Other Shared Global Area Sections
The rest of the SGA is set with other initialization parameters such as:
- LOG_ARCHIVE_BUFFER_SIZE which sets the size of each archival buffer in log file blocks (equivalent to operating system blocks)
- LOG_ARCHIVE_BUFFERS which sets the number of LOG_ARCHIVE_BUFFER_SIZE sections of memory to allocate for archive log writing
- LOG_BUFFER which sets the size of the redo circular buffer.

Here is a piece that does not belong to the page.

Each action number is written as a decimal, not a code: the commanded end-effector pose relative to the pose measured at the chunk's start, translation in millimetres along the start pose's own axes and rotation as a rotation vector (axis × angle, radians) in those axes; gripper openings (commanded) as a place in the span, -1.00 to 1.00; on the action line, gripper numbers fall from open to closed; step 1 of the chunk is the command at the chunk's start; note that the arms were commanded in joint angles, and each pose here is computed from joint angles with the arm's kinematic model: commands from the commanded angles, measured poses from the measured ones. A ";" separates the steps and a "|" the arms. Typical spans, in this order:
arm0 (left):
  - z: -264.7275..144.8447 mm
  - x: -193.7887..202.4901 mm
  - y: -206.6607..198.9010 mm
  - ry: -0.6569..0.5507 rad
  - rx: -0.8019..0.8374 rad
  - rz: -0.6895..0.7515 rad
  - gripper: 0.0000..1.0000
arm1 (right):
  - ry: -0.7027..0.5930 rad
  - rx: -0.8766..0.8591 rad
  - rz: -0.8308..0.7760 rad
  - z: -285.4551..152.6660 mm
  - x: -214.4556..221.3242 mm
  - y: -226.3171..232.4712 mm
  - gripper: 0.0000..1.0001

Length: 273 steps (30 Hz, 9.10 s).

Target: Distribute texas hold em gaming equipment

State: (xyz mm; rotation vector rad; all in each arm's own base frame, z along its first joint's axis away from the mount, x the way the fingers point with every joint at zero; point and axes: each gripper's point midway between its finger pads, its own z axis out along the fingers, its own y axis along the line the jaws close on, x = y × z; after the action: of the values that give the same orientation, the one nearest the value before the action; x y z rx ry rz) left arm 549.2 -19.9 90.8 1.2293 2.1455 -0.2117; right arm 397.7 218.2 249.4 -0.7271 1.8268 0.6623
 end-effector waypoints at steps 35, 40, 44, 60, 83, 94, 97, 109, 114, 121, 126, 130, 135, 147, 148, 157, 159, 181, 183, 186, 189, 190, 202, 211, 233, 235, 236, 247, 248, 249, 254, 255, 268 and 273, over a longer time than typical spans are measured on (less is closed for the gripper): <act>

The PCM Cache in Parallel Server
In the parallel server enabled database, the parameter GC_FILES_TO_LOCKS and GC_DB_LOCKS can control a large if not the largest section of SGA in the parallel server configuration. The PCM (parallel cache management) lock cache is controlled by the GC_FILES_TO_LOCKS parameter that maps the PCM locks to database block buffer size sets of datafile blocks. While the GC_DB_LOCKS sets the maximum number of PCM locks, the locks aren't mapped to an actual cache site until they are mapped to datafile blocks using the GC_FILES_TO_LOCKS parameter. Each cache entry can take up to 115 bytes of memory storage in the SGA, this memory is not taken from other SGA components but is additive.
The PGA and its Contents
The Process Global Area (PGA) contains the user's session variables (session information) and arrays (stack space). Each user is assigned a PGA and in multithreaded server systems, a UGA. The following parameters determine the PGA size:
- OPEN_LINKS – Determines the number of database links that each process can use simultaneously.
- DB_FILES – Sets the soft limit for the number of database files which can be simultaneously accessed by the database (The actual limit is set by the database build parameter MAX_DATABASE_FILES).
- LOG_FILES – Sets the soft limit on the maximum number of log files (redo logs) available for the system (the actual maximum is set by the database build parameter MAX_LOG_FILES and MAX_LOG_GROUPS).
Though not a defined part of the SGA, the user's PGA interacts intimately with the SGA.
The Oracle Instance Processes
The instance consists not only of the SGA and its components, but also the set of processes which interacts with the SGA.
Oracle's processes are listed below:
- DBWn – Database Writer
- LGWR – Log Writer
- SMON – System Monitor
- PMON – Process Monitor
- ARCH – Archiver Process
- RECO – Distributed Transaction Recoverer
- LCKn – Lock Process
- Dnnn – Dispatcher
- Snnn – Servers
- Pnnn – Parallel Query Slave
- LISTENER – TCPIP server
- CKPTxx – Checkpoint
- SNPxx – Snapshot process queues
- QMNxx – Advanced Queueing Processes
- EXTPROC – Callout queues
- ARCHMON – Archive Monitor
- MMON – Memory Monitor
- MMNL – Memory Monitor Light
- MMAN – Background Process
- RBAL – Background Process
- ORBn – Background Process
- OSMB – Background Process
- RVWR – Recovery Writer
- ASMB – Automatic Storage Management
- ARBx – Background Process
- CTWR – Change Tracking Writer
On multi-user capable systems each user process may spawn several sub-processes, depending on the type of activities being done by that process. Depending on how Oracle is configured a single parallel query may start dozens of query slave processes for a single user!